Her longtime family friend and former neighbor turned, and when he spotted Tamara, his face lit with an effusive grin. “Well, I’ll be! Tamara the Brat! How are you?”

She smiled at his use of the nickname he and her older brother had given her growing up. Billy, who still had the build of a linebacker from his high-school days, hurried over to her and bent to give her a hug.

Tamara held up a hand to stop him. “Oh, uh…don’t squeeze.” She winced and pointed to her midriff. “Possibly broken ribs.”

Scrunching his freckled nose, Billy made an appropriately sympathetic face. “Yikes. What happened?”

She waved his question off. “Long story. Gosh, it’s good to see you. It’s been years. How are your parents?”

Billy’s face fell. “Well…not so good.

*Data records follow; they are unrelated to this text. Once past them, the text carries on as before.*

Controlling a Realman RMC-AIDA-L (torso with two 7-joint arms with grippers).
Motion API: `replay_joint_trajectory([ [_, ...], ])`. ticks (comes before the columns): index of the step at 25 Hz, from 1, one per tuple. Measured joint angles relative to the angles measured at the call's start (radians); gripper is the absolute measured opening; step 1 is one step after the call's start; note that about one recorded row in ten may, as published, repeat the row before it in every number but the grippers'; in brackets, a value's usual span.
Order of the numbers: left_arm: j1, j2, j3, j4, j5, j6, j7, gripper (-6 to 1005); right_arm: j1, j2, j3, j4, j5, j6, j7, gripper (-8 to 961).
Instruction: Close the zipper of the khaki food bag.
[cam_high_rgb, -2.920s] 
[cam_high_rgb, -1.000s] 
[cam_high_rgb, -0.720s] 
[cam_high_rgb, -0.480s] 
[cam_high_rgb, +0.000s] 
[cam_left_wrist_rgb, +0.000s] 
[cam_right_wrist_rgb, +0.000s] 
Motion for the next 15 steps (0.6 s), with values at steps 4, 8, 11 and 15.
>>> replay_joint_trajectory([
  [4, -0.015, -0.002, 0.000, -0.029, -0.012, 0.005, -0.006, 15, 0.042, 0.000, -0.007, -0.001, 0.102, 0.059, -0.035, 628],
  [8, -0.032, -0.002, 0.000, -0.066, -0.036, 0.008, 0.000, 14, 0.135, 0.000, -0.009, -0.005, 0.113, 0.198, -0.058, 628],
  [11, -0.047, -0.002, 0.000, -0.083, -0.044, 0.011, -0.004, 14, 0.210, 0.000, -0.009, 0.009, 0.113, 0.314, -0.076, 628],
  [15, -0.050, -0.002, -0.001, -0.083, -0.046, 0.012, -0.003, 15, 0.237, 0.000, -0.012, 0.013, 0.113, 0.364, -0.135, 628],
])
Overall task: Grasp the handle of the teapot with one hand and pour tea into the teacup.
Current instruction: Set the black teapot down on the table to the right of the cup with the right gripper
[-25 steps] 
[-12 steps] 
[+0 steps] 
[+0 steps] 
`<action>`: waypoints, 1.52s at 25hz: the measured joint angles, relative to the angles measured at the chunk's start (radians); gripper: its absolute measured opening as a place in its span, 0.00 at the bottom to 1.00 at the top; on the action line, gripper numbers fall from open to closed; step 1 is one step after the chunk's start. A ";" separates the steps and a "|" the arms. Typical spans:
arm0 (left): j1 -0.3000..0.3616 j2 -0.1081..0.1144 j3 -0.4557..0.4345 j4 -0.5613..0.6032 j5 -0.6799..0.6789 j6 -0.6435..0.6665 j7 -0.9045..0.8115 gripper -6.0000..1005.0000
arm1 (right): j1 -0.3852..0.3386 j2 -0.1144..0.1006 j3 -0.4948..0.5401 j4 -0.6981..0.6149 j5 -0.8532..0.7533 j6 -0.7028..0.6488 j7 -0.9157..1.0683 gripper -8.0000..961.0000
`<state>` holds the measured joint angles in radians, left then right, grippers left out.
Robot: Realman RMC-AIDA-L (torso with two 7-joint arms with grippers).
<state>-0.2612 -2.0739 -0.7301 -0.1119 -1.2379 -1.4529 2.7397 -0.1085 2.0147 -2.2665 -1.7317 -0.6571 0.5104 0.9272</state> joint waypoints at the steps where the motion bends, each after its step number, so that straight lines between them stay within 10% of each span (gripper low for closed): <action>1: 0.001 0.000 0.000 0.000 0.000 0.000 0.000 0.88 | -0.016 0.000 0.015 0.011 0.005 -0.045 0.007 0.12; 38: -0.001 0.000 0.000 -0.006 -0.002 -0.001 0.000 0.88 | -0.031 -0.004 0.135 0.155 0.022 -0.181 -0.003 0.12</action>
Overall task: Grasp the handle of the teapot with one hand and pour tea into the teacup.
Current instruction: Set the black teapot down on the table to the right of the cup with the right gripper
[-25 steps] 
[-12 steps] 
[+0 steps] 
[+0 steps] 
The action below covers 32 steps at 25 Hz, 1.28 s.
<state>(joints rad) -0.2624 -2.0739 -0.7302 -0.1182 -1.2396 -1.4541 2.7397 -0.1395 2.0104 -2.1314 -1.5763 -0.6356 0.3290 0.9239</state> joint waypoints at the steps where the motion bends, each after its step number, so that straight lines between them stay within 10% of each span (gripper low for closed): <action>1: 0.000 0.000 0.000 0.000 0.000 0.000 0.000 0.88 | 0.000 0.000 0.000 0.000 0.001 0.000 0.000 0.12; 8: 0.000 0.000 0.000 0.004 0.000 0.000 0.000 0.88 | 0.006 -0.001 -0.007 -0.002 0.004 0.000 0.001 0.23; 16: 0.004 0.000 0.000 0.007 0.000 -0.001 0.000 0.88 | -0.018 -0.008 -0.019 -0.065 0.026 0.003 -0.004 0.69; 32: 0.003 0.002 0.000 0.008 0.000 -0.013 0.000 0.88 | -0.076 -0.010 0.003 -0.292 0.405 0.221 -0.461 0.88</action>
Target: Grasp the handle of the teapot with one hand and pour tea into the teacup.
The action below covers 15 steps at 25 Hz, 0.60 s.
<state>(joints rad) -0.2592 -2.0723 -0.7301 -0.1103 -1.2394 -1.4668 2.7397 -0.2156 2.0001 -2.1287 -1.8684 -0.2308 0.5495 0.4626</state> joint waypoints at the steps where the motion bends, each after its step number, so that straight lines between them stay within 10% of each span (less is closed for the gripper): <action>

Mama’s been diagnosed with ALS…Lou Gehrig’s disease.”

“Oh, no!” Grief for the woman who’d been like a second mother to her and her brother plucked Tamara’s heart.

“Seeing her suffering has been hard. Especially on Dad.”

Tamara took Billy’s hand in hers and squeezed it. “I can imagine. Oh, Billy, please give her my best. Tell her I’ll be praying for her.”

“I will.” He hitched a thumb toward the front desk. “In fact, I’m here to refill one of her prescriptions.” When he spotted Clay at the counter, a speculative gleam sparked in Billy’s eyes. “Are you here with Clay? Does this mean you two are—” He wagged a finger from Clay to Tamara.

She shook her head. “No, nothing like that.”

When she saw her denial hadn’t satisfied his curiosity, she tried to work out the simplest explanation that would stave off the rumormongers. “I was on his property when I fell, and his house was the closest help.”